● **Aim of the exercise**
When a line of the records below contains the string "yellow", copy that whole line.

● **Extracted data**

┏━━

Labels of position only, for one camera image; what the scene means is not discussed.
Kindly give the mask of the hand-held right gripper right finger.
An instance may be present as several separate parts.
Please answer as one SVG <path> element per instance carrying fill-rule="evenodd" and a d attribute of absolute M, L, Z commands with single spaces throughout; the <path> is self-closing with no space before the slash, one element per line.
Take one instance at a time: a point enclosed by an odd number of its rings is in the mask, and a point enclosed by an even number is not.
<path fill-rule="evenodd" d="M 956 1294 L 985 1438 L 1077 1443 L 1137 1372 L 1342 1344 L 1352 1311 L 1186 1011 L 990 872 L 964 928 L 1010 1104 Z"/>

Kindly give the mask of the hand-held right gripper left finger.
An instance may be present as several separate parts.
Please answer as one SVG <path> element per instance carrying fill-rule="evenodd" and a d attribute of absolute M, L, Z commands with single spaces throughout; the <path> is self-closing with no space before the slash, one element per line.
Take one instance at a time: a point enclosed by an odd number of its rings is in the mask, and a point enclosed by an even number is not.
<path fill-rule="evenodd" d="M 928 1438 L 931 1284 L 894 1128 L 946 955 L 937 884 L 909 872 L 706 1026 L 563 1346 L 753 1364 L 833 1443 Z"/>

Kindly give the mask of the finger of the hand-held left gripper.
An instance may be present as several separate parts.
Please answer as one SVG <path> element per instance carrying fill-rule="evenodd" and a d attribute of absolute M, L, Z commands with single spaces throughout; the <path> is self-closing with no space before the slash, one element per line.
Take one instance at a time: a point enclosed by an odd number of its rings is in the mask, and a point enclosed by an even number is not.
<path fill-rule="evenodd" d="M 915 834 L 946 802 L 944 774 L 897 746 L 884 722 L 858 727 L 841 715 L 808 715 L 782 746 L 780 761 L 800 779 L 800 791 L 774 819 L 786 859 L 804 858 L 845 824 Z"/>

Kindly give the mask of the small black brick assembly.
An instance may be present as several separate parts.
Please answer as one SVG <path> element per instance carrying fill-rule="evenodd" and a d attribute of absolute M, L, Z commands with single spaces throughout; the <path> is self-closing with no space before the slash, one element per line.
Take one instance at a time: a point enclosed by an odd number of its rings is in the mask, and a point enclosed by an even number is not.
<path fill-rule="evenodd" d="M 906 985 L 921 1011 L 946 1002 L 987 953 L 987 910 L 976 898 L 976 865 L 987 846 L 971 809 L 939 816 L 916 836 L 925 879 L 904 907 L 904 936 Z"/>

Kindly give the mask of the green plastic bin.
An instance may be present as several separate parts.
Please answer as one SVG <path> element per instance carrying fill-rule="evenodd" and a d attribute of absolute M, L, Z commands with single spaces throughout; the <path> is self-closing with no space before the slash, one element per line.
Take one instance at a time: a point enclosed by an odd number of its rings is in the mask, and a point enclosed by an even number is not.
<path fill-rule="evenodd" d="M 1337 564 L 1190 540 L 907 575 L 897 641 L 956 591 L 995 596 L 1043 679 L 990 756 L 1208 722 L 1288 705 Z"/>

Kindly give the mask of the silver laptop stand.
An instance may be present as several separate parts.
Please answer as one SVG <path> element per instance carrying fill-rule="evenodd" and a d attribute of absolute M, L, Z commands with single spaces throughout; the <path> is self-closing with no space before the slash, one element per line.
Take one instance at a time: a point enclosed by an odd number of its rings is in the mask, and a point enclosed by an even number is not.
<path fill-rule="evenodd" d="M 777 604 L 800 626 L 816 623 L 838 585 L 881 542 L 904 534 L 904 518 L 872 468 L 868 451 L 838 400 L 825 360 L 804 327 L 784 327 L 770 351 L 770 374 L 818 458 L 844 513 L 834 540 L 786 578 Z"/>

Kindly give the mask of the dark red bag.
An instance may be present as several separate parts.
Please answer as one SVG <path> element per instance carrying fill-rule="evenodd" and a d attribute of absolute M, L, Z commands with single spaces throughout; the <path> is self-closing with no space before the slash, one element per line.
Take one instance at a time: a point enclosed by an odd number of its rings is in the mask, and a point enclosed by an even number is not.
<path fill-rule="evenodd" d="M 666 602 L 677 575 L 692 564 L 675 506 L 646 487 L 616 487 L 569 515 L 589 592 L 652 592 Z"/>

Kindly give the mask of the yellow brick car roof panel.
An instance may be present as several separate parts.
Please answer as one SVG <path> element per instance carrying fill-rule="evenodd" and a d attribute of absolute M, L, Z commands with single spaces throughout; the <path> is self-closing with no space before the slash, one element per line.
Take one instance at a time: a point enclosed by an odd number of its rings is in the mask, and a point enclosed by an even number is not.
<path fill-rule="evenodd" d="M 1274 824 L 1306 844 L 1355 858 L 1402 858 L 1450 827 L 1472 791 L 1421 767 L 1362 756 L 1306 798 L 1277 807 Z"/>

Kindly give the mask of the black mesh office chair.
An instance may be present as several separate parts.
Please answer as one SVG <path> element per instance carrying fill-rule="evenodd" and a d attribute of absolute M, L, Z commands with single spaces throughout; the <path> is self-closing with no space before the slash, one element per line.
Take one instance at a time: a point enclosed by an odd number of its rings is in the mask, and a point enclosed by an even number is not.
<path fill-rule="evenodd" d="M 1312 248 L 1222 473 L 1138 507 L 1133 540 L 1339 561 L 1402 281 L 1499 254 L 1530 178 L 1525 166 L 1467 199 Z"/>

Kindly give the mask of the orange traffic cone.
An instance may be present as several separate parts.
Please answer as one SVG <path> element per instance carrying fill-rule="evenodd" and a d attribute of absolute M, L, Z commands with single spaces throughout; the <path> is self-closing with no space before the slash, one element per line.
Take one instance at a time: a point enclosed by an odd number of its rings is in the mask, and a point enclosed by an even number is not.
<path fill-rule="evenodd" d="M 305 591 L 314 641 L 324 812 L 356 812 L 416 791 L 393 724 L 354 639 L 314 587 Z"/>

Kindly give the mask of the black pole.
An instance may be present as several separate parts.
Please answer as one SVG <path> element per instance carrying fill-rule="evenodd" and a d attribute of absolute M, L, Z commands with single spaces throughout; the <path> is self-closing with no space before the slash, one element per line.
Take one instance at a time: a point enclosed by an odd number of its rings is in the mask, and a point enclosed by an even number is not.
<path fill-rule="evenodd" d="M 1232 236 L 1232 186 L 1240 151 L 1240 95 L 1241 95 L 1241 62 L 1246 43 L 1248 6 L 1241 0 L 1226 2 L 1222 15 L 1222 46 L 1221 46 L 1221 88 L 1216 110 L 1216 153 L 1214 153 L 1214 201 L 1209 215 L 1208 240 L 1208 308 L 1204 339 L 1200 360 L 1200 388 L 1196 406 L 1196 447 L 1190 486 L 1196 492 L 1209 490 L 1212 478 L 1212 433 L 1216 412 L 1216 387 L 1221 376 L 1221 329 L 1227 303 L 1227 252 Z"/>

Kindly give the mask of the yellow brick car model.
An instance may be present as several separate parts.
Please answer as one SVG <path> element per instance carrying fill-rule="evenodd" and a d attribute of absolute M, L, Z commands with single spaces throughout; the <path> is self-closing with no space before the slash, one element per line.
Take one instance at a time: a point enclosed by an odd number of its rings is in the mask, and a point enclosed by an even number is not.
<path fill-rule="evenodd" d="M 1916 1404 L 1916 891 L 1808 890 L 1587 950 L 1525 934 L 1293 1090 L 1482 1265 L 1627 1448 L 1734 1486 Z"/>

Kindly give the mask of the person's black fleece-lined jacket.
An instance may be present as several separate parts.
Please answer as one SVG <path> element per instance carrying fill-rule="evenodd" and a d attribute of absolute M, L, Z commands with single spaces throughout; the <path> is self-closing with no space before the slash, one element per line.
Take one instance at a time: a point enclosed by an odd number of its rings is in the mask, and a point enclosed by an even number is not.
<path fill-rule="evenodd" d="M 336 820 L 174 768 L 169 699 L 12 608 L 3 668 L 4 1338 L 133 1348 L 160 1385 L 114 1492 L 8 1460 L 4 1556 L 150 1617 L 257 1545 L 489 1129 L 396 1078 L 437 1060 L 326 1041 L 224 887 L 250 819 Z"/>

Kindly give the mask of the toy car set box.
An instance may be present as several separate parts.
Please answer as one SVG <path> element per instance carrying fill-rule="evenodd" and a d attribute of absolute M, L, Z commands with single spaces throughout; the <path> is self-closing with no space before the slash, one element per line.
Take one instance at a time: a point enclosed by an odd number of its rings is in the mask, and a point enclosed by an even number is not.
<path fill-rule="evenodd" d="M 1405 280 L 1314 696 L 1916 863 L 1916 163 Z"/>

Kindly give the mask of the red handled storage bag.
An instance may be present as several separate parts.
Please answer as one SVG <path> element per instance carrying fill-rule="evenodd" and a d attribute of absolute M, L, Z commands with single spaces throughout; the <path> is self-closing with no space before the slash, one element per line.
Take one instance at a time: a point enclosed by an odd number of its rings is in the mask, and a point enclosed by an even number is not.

┗━━

● **Answer box**
Kindly give the mask of the yellow brick car roof panel.
Kindly give the mask of the yellow brick car model.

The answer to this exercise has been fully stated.